Symmetry breaking and weighted Euclidean logarithmic Sobolev inequalities

TL;DR

This paper establishes weighted logarithmic Sobolev inequalities on Euclidean space, characterizes symmetry and symmetry breaking ranges, and applies advanced mathematical methods to improve understanding of related inequalities and their implications for weighted diffusion flows.

Contribution

It introduces new weighted logarithmic Sobolev inequalities, characterizes symmetry properties, and extends the carré du champ method to nonlinear elliptic equations and entropy estimates.

Findings

Identified symmetry and symmetry breaking ranges for optimal functions.

Applied the carré du champ method to nonlinear elliptic equations and entropy estimates.

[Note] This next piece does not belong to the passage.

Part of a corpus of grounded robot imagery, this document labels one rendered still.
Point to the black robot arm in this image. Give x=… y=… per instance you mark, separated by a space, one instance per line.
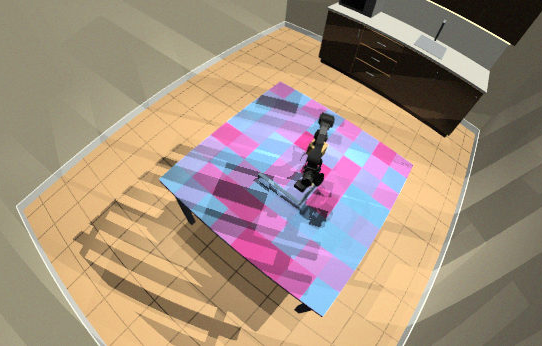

Improved understanding of weighted diffusion flows and related inequalities.

Abstract

On the Euclidean space, we establish some Weighted Logarithmic Sobolev (WLS) inequalities. We characterize a symmetry range in which optimal functions are radially symmetric, and a symmetry breaking range. (WLS) inequalities are a limit case for a family of subcritical Caffarelli-Kohn-Nirenberg (CKN) inequalities with similar symmetry properties. A generalized carr\'e du champ method applies not only to the optimal solution of the nonlinear elliptic Euler-Lagrange equation and proves a rigidity result as for (CKN) inequalities, but also to entropy type estimates, with the full strength of the carr\'e du champ method in a parabolic setting. This is a significant improvement on known results for (CKN). Finally, we briefly sketch some consequences of our results for the weighted diffusion flow.